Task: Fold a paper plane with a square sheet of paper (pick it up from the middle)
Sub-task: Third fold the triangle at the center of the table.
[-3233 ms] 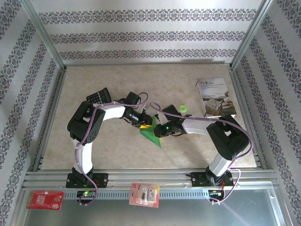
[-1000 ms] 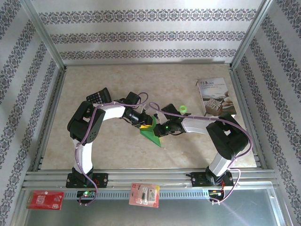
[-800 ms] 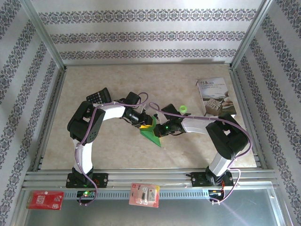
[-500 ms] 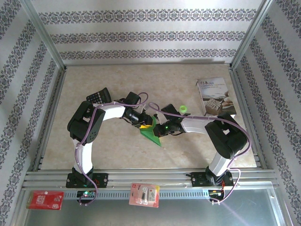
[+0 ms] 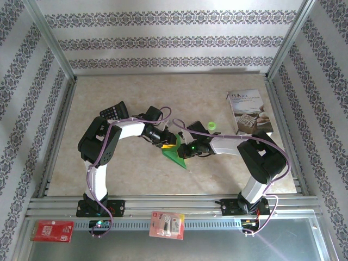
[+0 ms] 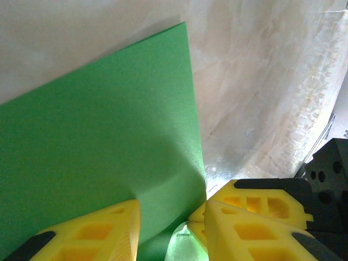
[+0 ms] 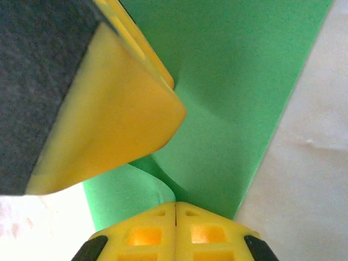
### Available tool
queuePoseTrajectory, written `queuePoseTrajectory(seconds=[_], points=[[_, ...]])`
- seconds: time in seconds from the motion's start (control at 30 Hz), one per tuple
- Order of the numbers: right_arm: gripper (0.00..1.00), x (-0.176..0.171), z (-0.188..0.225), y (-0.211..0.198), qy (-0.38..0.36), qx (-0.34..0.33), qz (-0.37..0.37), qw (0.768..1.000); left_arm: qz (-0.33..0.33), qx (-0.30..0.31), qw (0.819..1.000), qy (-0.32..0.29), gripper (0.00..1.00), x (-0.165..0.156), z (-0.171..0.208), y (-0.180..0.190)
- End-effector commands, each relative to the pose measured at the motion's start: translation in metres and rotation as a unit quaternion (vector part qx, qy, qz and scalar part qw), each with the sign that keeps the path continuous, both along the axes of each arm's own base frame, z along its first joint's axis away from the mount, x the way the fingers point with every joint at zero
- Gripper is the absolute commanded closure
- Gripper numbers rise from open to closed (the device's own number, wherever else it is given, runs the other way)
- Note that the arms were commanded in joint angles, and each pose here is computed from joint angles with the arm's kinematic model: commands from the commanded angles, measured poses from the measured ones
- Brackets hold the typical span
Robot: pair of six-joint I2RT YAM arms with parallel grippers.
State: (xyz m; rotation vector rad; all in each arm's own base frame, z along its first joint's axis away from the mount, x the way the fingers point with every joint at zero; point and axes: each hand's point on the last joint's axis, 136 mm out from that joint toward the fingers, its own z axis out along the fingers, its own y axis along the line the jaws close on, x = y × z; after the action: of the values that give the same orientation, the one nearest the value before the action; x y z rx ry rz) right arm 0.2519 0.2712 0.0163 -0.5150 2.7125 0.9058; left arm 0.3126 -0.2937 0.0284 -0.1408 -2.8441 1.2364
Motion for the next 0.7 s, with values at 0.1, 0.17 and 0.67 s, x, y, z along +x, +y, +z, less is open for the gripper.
queuePoseTrajectory(seconds=[0.1,0.17,0.67], points=[[0.95,-0.011,-0.014,-0.012,0.022,-0.020,-0.013,0.999,-0.007,0.034,0.999,0.021,0.64,-0.013,-0.025,0.004],[0.95,-0.013,-0.016,-0.013,0.024,-0.022,-0.015,0.999,-0.005,0.033,0.999,0.021,0.64,-0.012,-0.025,0.004],[0.98,-0.020,-0.034,-0.030,0.041,-0.052,-0.073,0.995,0.029,0.006,0.999,-0.032,0.55,0.033,0.022,-0.001]])
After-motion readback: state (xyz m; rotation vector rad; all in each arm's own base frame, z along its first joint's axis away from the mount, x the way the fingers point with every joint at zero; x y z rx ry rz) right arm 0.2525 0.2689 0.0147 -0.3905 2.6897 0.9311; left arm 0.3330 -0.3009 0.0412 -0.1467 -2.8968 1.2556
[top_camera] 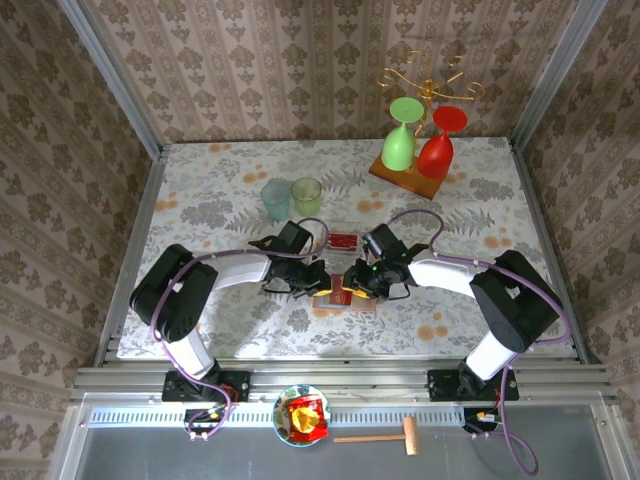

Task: Take the credit cards out of the card holder

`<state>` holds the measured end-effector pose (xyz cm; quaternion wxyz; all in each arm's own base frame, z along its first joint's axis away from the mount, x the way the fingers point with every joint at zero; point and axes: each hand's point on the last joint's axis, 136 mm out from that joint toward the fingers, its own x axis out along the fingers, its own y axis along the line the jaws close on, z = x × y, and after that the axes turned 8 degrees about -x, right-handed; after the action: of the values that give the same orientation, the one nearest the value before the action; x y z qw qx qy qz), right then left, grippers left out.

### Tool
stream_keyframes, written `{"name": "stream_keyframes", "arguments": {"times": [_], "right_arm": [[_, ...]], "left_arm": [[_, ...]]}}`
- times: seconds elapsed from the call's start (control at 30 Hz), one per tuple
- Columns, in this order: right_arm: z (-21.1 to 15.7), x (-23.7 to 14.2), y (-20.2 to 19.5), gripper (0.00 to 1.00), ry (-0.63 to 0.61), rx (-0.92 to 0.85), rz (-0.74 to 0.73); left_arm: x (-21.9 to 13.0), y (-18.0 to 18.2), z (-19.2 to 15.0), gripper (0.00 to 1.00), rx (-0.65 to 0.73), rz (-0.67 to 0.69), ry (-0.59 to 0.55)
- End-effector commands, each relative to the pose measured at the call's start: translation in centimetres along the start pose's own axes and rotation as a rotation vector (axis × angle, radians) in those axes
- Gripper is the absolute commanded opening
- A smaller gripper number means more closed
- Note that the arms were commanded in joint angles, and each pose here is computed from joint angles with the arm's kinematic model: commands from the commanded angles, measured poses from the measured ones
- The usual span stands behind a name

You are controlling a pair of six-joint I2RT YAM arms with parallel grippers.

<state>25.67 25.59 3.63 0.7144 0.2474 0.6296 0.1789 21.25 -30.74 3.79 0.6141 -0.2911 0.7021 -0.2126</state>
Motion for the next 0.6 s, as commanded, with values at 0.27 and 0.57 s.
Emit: {"name": "stream_keyframes", "arguments": {"times": [0.27,0.57], "right_arm": [[-0.39,0.62,-0.45,0.33,0.023,0.017,0.009],[-0.46,1.04,-0.56,0.33,0.034,0.019,0.009]], "left_arm": [[0.33,0.89,-0.14,0.02,-0.001,0.040,0.014],[0.42,1.16,-0.19,0.02,-0.008,0.049,0.017]]}}
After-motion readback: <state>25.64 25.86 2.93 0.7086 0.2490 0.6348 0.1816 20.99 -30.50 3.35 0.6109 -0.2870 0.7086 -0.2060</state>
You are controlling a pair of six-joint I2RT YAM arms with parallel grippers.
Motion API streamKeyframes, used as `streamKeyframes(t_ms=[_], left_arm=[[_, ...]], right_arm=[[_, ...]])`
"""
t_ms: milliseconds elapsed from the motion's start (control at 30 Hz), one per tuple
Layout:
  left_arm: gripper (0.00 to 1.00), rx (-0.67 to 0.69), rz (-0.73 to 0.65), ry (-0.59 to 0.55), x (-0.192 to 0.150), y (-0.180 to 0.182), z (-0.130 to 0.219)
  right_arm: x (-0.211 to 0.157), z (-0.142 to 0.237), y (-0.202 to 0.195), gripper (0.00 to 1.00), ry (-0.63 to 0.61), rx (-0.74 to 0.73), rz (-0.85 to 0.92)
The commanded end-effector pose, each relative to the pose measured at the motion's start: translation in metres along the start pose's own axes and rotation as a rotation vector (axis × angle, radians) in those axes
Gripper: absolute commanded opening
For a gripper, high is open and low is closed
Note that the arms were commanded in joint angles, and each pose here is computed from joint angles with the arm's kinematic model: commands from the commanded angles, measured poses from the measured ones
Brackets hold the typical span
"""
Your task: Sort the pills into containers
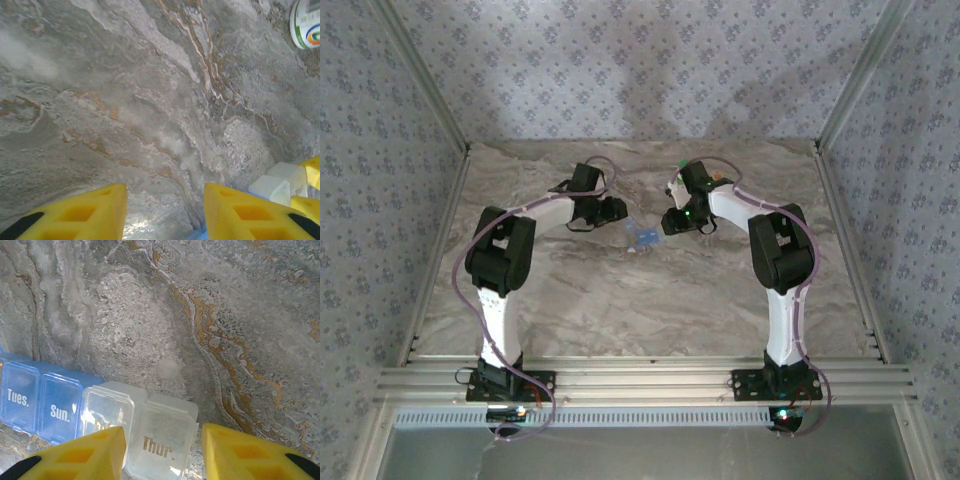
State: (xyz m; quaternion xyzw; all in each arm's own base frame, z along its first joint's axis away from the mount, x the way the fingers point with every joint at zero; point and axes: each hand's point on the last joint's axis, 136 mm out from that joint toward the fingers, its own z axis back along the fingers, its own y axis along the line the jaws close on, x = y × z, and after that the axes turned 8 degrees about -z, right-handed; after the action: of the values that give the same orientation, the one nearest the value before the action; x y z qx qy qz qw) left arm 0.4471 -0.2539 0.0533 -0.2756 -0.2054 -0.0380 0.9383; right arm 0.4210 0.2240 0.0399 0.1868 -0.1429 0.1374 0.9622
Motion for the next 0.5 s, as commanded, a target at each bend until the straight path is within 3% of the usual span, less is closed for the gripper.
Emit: streamKeyframes(t_ms=[0, 467], left_arm=[[0.43, -0.038, 0.001, 0.032, -0.003, -0.009, -0.002], [0.35, -0.133, -0.014, 0.037, -0.004, -0.039, 0.009]], right_arm=[[-0.018, -0.012, -0.008, 0.45, 0.072, -0.017, -0.039], [-0.021, -0.015, -0.009, 0.45, 0.079, -0.014, -0.057]])
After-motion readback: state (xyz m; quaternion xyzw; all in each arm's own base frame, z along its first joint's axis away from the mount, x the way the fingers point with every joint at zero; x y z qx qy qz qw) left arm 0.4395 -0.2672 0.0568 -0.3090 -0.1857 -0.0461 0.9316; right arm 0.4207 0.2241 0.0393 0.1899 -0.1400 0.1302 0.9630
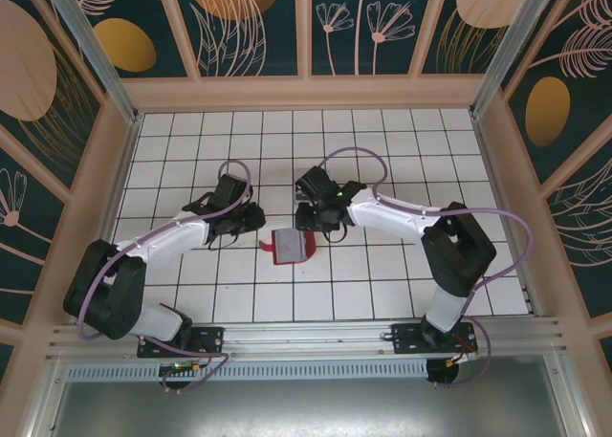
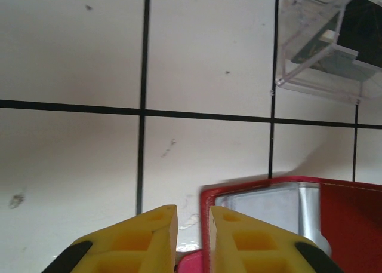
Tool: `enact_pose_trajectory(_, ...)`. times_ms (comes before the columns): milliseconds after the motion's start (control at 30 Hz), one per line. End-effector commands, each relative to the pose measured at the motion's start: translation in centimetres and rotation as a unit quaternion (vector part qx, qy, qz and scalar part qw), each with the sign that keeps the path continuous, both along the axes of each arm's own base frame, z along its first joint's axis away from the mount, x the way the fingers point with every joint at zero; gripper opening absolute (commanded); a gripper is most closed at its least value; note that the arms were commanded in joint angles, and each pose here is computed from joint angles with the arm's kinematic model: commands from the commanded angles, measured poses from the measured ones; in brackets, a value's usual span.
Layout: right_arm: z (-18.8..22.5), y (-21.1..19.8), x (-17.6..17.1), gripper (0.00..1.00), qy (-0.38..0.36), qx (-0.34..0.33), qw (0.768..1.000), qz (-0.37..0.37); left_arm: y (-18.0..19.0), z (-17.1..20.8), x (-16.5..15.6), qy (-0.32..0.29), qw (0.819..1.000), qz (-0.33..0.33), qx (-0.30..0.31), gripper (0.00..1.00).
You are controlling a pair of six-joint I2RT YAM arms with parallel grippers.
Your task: Take the credit cards out of the card holder
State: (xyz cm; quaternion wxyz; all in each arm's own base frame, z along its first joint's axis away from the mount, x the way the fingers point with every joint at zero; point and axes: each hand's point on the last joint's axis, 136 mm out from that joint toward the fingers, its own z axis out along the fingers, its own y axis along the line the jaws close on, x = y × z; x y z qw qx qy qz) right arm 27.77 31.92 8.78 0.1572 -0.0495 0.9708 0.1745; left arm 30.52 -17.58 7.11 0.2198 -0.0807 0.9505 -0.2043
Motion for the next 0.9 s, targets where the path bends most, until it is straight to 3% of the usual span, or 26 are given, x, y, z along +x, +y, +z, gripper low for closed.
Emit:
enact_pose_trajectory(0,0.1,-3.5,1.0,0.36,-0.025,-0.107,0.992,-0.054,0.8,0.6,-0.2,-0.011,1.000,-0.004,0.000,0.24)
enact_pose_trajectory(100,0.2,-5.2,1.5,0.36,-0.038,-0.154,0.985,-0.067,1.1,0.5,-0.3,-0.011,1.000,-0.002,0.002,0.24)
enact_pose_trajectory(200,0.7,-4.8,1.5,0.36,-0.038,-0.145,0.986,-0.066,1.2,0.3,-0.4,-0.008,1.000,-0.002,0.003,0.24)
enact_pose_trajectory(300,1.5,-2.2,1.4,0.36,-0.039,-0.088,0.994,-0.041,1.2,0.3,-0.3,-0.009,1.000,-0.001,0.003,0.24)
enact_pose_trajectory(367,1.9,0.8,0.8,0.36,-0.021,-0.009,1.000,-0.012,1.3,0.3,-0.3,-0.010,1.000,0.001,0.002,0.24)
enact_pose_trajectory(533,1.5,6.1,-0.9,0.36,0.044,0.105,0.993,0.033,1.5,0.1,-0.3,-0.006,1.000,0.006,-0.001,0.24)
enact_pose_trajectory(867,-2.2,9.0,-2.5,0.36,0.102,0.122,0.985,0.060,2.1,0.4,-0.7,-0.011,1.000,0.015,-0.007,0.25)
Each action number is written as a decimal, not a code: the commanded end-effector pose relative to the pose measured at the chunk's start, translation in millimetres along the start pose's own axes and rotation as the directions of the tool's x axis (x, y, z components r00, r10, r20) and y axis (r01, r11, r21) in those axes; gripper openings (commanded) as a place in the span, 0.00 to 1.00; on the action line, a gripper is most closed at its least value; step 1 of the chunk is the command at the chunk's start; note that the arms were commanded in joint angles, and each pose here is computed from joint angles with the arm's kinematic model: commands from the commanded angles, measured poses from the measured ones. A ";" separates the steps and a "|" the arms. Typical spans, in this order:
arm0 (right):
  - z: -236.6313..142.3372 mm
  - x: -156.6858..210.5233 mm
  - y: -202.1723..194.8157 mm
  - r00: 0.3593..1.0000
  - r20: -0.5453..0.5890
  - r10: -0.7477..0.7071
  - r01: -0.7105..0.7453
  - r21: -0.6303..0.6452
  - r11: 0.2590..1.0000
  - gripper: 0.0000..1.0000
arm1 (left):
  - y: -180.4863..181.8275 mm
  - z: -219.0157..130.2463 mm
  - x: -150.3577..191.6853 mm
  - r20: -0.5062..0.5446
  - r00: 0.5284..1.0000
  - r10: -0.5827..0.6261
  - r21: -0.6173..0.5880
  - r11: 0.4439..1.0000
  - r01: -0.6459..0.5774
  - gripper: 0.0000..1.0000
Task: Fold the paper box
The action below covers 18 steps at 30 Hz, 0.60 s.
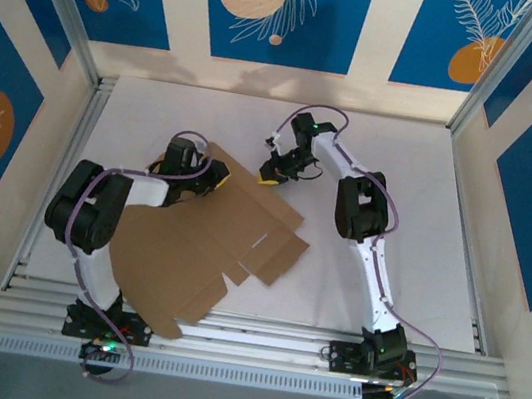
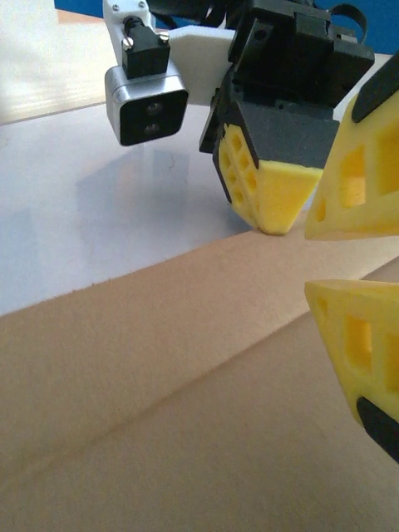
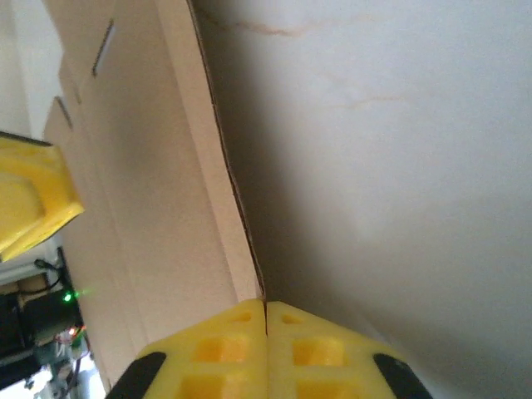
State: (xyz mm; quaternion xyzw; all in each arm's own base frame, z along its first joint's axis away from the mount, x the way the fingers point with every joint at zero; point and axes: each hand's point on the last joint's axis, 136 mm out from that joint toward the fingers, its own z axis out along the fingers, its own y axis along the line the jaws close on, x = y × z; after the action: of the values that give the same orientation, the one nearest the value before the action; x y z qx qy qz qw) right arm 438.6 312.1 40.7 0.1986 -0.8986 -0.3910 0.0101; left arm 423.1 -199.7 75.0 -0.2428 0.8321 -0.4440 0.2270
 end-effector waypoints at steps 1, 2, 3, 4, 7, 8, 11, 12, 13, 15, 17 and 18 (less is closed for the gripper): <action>-47.9 -17.6 19.5 0.984 0.093 -0.151 0.130 0.203 0.970 0.00 | -11.5 -16.9 -15.1 0.045 0.999 0.019 0.023 1.000 -0.020 0.20; -54.7 -20.1 19.4 0.978 0.103 -0.183 0.150 0.263 0.953 0.00 | -16.4 -21.3 -19.5 0.057 0.998 0.022 0.030 0.999 -0.024 0.21; -61.1 -22.8 23.6 0.969 0.114 -0.217 0.175 0.298 0.938 0.00 | -22.5 -25.0 -23.4 0.066 0.997 0.030 0.038 0.999 -0.033 0.21; -68.7 -26.0 28.0 0.959 0.128 -0.252 0.196 0.337 0.921 0.00 | -27.8 -29.2 -28.4 0.076 0.996 0.037 0.039 0.998 -0.040 0.23; -90.5 -34.9 38.5 0.923 0.168 -0.346 0.244 0.440 0.864 0.00 | -35.3 -38.4 -36.9 0.096 0.994 0.049 0.007 0.999 -0.050 0.33; -98.2 -37.8 40.3 0.912 0.173 -0.373 0.253 0.480 0.840 0.00 | -36.5 -39.8 -37.7 0.099 0.994 0.048 -0.002 0.999 -0.048 0.36; -114.5 -43.7 50.4 0.875 0.165 -0.455 0.289 0.576 0.764 0.00 | -54.6 -37.9 -43.7 0.098 0.994 0.046 0.047 0.998 -0.051 0.44; -118.4 -45.7 51.7 0.863 0.152 -0.482 0.297 0.619 0.727 0.00 | -64.0 -37.2 -46.3 0.098 0.994 0.042 0.082 0.995 -0.050 0.46; -121.0 -46.6 54.7 0.850 0.139 -0.508 0.307 0.654 0.691 0.00 | -75.4 -36.7 -48.8 0.099 0.994 0.043 0.122 0.991 -0.055 0.48; -124.9 -49.9 58.7 0.819 0.105 -0.564 0.322 0.729 0.604 0.00 | -98.3 -36.6 -54.2 0.107 0.993 0.052 0.194 0.978 -0.073 0.52; -132.5 -54.8 64.1 0.785 0.082 -0.614 0.316 0.799 0.512 0.00 | -114.5 -34.4 -58.9 0.104 0.994 0.044 0.250 0.966 -0.069 0.55; -136.2 -57.3 68.4 0.765 0.070 -0.641 0.313 0.828 0.464 0.00 | -123.6 -33.3 -62.8 0.108 0.993 0.035 0.283 0.957 -0.065 0.58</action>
State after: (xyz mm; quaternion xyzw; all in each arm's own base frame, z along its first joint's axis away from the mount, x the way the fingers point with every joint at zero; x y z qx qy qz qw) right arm 477.5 288.3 170.4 0.3362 -0.8895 -0.0785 -0.2992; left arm 462.2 -190.0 175.1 -0.2287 0.7848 -0.4933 0.2973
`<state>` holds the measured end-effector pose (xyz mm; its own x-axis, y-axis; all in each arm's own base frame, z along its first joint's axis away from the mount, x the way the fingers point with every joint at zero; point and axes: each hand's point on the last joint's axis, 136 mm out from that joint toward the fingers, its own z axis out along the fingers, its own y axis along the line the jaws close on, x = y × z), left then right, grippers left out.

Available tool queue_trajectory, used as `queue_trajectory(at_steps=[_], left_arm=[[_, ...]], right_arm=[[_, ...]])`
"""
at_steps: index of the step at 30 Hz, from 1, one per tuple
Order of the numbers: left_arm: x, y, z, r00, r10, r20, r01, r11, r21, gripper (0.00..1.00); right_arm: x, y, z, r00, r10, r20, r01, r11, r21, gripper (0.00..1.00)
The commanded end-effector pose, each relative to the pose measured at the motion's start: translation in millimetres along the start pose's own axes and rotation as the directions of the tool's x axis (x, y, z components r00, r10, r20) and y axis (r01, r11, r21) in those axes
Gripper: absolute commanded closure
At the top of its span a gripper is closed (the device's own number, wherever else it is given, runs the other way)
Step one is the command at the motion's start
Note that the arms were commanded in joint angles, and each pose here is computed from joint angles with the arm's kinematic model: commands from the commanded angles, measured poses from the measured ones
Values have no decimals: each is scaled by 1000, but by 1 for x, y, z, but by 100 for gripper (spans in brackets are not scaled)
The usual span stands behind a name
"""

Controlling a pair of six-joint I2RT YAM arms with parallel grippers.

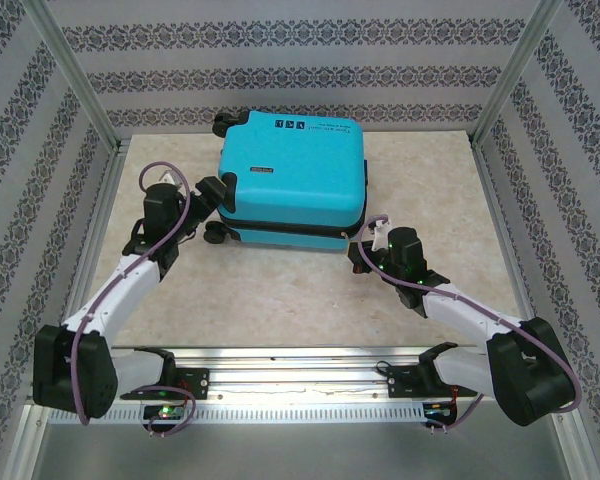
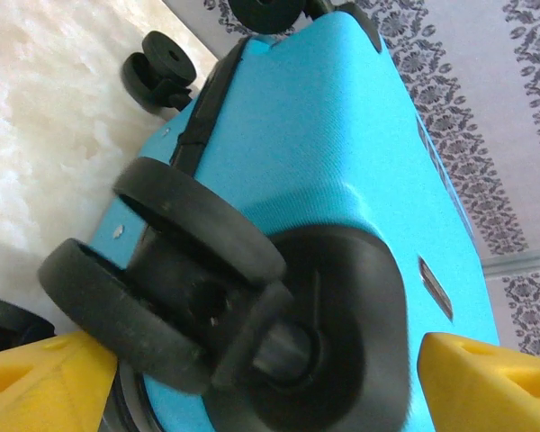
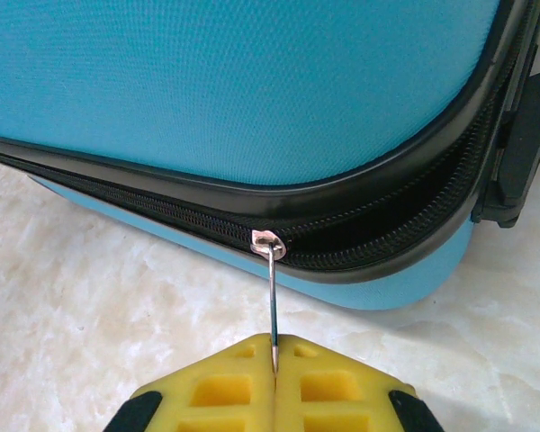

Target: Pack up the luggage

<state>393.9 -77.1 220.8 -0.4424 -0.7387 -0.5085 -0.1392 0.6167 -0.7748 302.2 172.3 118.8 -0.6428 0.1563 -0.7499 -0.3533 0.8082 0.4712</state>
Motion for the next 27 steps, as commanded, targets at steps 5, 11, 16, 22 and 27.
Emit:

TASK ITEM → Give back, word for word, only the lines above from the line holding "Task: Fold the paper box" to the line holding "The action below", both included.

RESULT FOR THIS EXERCISE →
Task: Fold the paper box
The action below covers 18 steps at 30 Hz, 0.60 s.

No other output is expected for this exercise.